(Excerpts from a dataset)
+++

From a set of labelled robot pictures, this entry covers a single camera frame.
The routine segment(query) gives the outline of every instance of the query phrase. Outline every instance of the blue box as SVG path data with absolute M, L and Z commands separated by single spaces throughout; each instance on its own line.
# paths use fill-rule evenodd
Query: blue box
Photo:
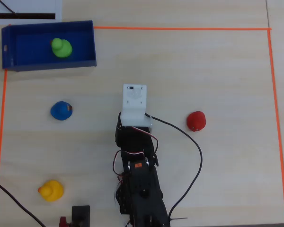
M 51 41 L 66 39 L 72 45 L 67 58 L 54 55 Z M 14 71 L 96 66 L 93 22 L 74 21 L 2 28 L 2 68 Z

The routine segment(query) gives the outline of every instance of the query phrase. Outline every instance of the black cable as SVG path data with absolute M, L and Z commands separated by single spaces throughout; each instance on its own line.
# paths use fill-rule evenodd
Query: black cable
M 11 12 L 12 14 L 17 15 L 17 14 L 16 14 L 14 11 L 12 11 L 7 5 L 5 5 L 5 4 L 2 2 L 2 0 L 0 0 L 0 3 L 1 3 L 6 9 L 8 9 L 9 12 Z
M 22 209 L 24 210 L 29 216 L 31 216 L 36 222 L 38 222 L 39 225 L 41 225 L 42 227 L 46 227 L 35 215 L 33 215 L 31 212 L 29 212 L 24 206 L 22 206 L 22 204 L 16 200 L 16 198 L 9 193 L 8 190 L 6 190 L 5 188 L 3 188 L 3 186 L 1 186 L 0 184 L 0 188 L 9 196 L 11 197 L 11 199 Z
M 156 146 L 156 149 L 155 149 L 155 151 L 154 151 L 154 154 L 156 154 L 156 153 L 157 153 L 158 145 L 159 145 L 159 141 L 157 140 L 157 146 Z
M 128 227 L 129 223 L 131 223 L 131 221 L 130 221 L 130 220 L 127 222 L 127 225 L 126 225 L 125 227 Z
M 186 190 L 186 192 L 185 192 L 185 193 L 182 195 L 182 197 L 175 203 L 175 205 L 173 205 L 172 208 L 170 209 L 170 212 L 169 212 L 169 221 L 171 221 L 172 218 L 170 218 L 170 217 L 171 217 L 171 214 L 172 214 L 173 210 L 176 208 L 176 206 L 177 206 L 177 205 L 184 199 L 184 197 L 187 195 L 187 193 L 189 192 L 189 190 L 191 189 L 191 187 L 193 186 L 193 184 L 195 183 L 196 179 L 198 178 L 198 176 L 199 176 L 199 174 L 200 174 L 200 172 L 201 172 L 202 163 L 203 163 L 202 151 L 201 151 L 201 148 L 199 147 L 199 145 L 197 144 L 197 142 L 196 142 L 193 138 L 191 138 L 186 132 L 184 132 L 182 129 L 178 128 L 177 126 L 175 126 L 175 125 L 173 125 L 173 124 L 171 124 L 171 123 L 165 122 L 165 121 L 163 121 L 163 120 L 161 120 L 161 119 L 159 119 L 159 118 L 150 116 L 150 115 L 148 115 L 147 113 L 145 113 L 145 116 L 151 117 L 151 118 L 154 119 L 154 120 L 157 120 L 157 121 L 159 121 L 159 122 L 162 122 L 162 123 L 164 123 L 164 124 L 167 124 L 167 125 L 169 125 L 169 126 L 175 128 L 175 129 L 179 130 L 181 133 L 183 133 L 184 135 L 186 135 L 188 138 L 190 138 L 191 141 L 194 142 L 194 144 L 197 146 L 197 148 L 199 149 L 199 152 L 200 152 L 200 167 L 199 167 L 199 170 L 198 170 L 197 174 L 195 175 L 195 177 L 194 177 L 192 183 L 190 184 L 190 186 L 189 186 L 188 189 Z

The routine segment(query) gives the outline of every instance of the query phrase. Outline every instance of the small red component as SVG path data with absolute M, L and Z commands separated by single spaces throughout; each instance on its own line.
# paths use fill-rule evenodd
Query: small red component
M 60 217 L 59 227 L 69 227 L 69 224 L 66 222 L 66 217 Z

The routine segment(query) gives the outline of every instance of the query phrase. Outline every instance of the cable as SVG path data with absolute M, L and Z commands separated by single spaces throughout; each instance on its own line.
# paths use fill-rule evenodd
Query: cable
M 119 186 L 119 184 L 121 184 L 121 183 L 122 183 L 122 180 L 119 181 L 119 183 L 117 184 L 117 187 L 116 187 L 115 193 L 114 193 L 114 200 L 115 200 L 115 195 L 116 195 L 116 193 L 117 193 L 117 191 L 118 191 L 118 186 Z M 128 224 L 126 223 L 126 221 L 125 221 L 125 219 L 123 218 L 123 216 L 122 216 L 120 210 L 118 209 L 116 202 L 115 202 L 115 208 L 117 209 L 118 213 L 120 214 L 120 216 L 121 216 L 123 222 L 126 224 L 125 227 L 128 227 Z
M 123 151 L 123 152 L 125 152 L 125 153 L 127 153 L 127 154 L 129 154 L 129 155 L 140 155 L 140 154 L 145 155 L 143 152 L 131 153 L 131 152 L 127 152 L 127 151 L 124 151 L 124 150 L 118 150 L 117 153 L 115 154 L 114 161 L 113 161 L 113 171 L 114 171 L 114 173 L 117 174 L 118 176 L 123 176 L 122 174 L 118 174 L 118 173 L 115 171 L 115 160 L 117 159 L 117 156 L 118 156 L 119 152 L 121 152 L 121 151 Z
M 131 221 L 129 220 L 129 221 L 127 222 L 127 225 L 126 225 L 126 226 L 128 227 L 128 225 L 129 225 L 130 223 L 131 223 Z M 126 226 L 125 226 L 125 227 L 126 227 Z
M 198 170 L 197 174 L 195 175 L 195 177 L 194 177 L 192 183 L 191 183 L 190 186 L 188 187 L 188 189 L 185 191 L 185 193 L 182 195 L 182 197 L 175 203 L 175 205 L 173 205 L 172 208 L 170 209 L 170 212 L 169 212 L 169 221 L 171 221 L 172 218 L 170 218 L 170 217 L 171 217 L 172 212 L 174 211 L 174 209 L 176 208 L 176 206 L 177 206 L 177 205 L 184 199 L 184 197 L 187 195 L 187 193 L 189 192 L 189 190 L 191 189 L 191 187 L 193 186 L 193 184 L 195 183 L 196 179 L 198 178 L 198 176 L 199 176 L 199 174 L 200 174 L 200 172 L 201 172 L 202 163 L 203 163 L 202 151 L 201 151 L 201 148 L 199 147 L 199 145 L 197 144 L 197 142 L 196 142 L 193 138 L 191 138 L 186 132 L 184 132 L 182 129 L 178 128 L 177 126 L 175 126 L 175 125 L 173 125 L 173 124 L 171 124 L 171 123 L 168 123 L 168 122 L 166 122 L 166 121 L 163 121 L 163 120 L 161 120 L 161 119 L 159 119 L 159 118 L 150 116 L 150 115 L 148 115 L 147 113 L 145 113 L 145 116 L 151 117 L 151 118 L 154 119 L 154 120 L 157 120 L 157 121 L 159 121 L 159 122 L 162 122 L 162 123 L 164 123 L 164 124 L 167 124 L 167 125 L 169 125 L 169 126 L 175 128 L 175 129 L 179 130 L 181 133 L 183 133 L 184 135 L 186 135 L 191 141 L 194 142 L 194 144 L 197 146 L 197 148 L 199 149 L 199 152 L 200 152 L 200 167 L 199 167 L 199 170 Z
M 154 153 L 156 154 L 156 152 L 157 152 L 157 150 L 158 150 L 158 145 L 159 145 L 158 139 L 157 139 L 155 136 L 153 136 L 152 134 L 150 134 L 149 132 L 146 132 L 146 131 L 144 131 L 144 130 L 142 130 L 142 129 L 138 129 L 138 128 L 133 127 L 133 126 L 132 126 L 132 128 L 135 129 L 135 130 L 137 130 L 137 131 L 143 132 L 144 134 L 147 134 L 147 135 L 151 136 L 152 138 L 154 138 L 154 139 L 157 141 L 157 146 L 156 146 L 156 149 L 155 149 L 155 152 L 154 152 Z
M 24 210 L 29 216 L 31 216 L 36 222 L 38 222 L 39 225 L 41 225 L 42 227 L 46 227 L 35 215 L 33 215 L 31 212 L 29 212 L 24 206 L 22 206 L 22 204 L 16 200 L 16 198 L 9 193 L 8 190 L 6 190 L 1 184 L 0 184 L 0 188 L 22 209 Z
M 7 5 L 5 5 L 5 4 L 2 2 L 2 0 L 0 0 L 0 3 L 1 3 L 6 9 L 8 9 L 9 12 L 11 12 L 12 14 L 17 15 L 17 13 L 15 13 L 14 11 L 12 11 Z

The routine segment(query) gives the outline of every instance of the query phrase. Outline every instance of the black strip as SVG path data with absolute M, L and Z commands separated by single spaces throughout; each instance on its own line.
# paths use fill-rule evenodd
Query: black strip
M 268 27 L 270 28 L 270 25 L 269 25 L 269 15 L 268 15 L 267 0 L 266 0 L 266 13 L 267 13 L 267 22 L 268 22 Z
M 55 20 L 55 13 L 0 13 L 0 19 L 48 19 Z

+++

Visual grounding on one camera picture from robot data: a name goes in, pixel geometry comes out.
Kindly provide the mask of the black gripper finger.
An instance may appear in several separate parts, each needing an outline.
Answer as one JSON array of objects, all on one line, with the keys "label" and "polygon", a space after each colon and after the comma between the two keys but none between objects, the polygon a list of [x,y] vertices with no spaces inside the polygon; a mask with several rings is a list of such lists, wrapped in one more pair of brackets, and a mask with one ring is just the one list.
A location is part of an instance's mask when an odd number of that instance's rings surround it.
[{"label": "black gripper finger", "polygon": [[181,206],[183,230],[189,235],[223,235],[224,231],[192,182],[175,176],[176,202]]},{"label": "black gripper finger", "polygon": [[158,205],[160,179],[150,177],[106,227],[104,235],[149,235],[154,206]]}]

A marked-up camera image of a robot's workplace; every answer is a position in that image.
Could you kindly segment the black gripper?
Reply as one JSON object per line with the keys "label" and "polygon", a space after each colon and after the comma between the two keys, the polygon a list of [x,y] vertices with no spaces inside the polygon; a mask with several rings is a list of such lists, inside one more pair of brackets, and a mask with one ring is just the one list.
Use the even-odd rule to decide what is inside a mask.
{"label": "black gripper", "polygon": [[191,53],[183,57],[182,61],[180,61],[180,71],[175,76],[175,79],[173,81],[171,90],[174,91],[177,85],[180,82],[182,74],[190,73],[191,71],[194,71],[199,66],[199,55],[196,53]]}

+++

WORK TASK
Starting at the line above that contains "Kindly provide the", write out each line exactly until the line that contains "An instance may" has been written, and stop there.

WRITTEN RESPONSE
Kindly provide the mask of the black gripper finger.
An instance may appear in several separate parts, each needing an outline.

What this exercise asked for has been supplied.